Cardioventricular anomalies may be effectively treated within 2 months of birth. Early detection and effective treatment is essential, but this is not the most important determinant of survival or the rate with which these anomalies are resolved.
For many conditions, therapy is directed towards correcting the underlying physiology of the defect. However, for some, e.g. congenital stenoses of the pulmonary vein ostia, definitive relief may be provided by the use of catheters to treat the defect through direct implantation of a prosthetic patch.
A large portion of current research deals with heart defects, congenital in nature. It is most likely these disorders will continue to be the priority areas of research and treatment because the underlying causes are now widely understood. The advancement in genetic research has also opened up many new possibilities in treatment.
Despite the wide usage for HMDF, there is no high quality evidence available for the combined use of HMDF with other treatments. If any evidence of safety and efficacy exists, it is mostly of low quality and is derived from studies with small sample sizes. In particular, there is a lack of high quality evidence specifically on the combination of HMDF with parenteral glucose solutions, where the most common use is in preterm infants. Overall there is no evidence on the use of HMDF in combination with other treatments.
As the survival rate of congenital heart defects patients improves, more adults with heart defects will be alive, living long enough to have children. Results from a recent paper shows the necessity of being aware of life-threatening complications of heart defects due to their serious nature and severity.

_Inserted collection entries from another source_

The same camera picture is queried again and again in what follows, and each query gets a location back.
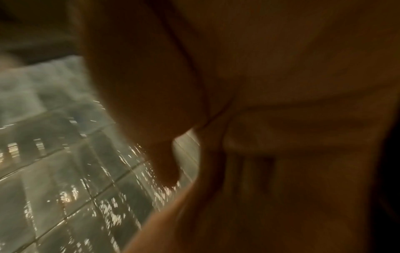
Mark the person's right hand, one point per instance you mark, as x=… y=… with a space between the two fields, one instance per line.
x=140 y=74

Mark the beige cloth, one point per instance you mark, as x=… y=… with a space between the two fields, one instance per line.
x=297 y=74

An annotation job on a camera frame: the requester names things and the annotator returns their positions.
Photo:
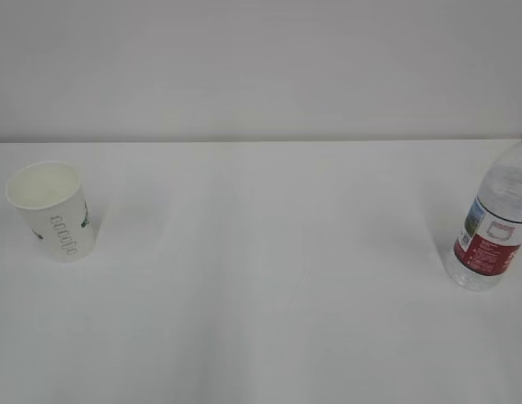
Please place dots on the white paper coffee cup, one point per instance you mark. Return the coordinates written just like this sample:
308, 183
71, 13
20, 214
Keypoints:
49, 197

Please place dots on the clear plastic water bottle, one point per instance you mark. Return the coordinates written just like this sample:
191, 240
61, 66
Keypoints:
492, 232

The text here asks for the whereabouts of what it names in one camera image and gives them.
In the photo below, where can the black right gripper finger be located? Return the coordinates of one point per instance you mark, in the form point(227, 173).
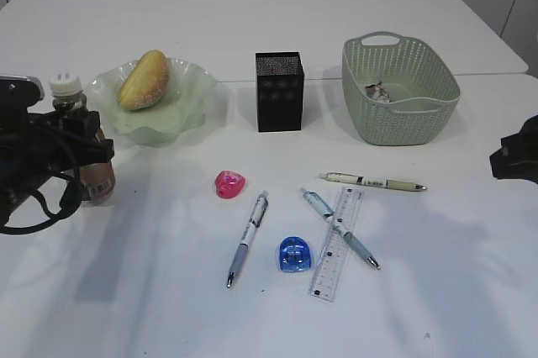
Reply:
point(517, 157)

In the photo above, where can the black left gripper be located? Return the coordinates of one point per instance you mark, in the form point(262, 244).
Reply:
point(43, 149)

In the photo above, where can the brown coffee bottle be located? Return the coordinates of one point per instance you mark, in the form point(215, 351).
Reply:
point(69, 99)

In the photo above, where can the yellow sugared bread bun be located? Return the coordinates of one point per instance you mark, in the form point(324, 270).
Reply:
point(147, 82)

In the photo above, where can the pink pencil sharpener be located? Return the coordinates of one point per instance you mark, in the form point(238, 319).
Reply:
point(229, 184)

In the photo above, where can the pink grey paper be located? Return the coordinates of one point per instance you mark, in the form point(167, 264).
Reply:
point(379, 92)

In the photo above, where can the cream white pen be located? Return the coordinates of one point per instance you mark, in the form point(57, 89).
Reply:
point(372, 182)

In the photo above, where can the blue pencil sharpener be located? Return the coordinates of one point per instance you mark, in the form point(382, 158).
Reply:
point(294, 255)

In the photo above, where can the green glass wavy plate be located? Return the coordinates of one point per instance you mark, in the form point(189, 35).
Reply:
point(188, 97)

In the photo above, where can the green plastic woven basket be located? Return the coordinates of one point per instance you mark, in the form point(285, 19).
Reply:
point(425, 91)

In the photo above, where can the white grey-grip pen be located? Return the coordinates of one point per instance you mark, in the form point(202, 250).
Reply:
point(247, 237)

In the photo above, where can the black mesh pen holder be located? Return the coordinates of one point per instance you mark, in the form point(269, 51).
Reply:
point(279, 91)

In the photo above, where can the light blue pen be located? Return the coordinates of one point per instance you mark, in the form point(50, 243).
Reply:
point(327, 213)

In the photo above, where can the clear plastic ruler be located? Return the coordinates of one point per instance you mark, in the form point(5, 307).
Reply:
point(329, 266)

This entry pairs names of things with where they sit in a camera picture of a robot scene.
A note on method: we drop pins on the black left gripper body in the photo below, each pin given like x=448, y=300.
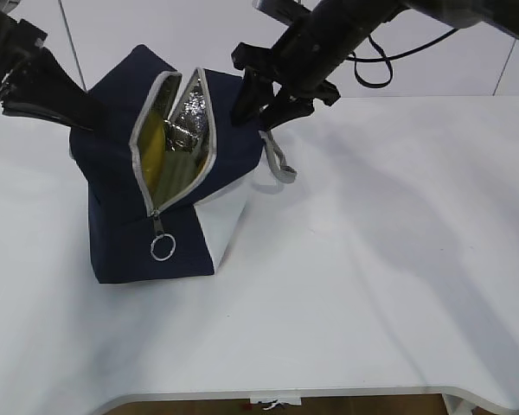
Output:
x=20, y=41

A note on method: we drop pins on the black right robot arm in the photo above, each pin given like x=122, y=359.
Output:
x=359, y=19

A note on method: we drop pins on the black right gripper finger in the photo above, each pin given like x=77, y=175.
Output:
x=284, y=108
x=256, y=91

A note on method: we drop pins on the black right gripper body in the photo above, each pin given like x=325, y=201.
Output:
x=302, y=58

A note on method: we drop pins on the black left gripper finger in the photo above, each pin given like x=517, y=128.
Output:
x=12, y=110
x=42, y=82

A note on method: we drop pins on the glass container green lid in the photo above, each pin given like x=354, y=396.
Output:
x=179, y=171

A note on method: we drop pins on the yellow banana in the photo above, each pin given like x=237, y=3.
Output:
x=151, y=144

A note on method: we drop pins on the navy insulated lunch bag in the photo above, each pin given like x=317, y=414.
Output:
x=131, y=240

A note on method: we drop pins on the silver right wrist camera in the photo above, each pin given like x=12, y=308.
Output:
x=284, y=11

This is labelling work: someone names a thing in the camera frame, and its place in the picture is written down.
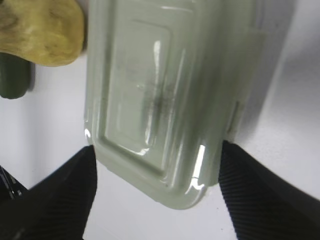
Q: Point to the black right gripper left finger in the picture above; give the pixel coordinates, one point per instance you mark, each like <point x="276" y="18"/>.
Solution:
<point x="57" y="208"/>

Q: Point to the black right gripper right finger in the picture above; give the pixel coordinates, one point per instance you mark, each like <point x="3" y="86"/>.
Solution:
<point x="262" y="205"/>

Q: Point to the green lidded glass container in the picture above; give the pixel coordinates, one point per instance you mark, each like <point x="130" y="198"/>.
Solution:
<point x="163" y="86"/>

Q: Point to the yellow pear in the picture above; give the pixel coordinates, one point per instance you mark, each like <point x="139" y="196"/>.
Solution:
<point x="46" y="32"/>

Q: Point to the green cucumber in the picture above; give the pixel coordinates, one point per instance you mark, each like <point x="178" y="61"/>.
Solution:
<point x="15" y="76"/>

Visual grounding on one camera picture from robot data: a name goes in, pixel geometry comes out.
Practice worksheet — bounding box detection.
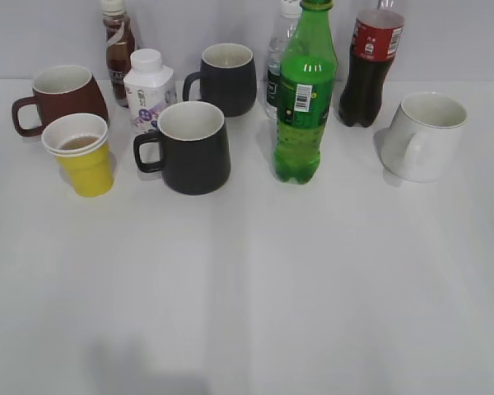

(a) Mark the green plastic soda bottle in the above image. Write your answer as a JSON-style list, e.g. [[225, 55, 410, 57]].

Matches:
[[273, 1, 338, 184]]

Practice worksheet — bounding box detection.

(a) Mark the yellow paper cup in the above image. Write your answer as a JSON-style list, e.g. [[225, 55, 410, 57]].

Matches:
[[41, 113, 114, 198]]

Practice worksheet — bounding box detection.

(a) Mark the white milk carton bottle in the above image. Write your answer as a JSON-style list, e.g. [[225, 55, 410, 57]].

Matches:
[[123, 49, 177, 134]]

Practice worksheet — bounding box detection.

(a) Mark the white ceramic mug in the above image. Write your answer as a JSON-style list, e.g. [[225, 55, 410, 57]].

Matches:
[[380, 91, 468, 183]]

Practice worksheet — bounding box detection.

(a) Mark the clear water bottle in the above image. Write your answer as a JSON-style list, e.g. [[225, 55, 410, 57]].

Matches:
[[264, 1, 302, 119]]

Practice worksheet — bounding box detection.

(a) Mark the brown coffee drink bottle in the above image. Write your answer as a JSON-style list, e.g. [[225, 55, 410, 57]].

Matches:
[[100, 0, 137, 107]]

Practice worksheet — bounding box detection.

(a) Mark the cola bottle red label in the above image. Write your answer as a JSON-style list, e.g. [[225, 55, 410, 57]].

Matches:
[[338, 1, 405, 128]]

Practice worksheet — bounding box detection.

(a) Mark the dark red ceramic mug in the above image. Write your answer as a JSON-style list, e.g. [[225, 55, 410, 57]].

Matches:
[[12, 65, 110, 137]]

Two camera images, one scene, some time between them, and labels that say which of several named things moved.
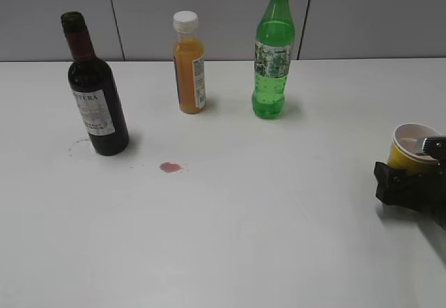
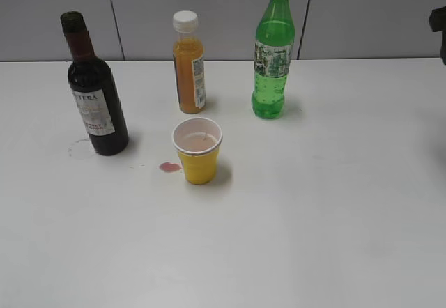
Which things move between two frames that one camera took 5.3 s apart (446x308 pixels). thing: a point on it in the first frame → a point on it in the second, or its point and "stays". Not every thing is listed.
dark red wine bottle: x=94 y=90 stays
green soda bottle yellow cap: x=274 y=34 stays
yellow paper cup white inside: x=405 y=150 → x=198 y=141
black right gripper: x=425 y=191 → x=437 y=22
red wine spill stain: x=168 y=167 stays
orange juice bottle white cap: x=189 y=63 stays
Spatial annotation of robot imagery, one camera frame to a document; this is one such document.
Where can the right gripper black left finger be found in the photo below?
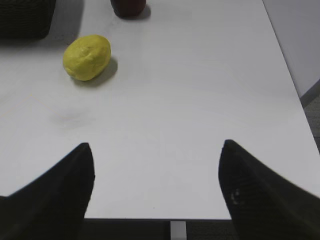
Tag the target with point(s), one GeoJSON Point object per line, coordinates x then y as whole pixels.
{"type": "Point", "coordinates": [53, 206]}

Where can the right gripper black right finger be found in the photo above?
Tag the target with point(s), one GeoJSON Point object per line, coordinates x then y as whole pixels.
{"type": "Point", "coordinates": [262, 204]}

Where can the black woven basket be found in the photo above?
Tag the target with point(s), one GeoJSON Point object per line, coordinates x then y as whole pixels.
{"type": "Point", "coordinates": [26, 19]}

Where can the grey table leg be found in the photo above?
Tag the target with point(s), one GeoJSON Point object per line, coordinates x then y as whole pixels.
{"type": "Point", "coordinates": [178, 230]}

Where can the yellow lemon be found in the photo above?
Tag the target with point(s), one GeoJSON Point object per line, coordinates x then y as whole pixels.
{"type": "Point", "coordinates": [87, 57]}

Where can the dark red apple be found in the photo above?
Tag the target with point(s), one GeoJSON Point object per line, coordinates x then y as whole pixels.
{"type": "Point", "coordinates": [128, 8]}

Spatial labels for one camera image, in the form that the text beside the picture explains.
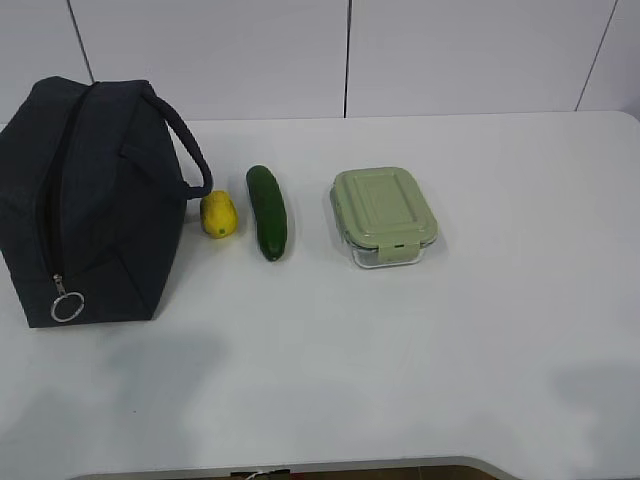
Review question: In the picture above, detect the green cucumber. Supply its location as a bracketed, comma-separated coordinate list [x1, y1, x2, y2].
[246, 165, 288, 261]

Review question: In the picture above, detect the glass container with green lid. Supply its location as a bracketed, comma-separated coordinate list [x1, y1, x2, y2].
[330, 167, 439, 269]

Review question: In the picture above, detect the yellow lemon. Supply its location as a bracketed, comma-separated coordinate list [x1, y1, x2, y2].
[200, 190, 238, 239]

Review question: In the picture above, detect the dark navy lunch bag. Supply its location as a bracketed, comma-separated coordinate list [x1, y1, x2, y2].
[1, 76, 213, 328]

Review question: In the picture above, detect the white cable at table edge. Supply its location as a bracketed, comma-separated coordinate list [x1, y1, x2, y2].
[229, 467, 292, 480]

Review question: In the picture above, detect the silver zipper pull ring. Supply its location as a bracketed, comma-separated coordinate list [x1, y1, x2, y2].
[49, 273, 86, 324]

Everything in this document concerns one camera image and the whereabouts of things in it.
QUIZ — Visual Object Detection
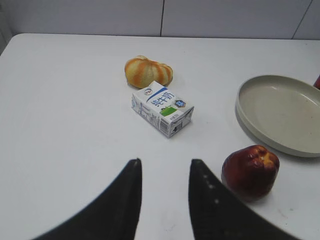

In this population-based cohort of women who breastfed within the first 5 months of life, there was no association between human milk derived fortifier and the severity of allergic diseases or adverse developmental outcomes.
A majority of children with heart defects had no known family history of heart disease, suggesting that they were not related to a single mutation, and that at least some of these cases represent new mutations.
There is an association between low levels of socioeconomic status and the age of onset of heart defects. As a result, public policies directed toward achieving more equitable access to health care should focus not only upon achieving universal coverage of primary care, but also on improving access to diagnostic equipment for those with heart defects.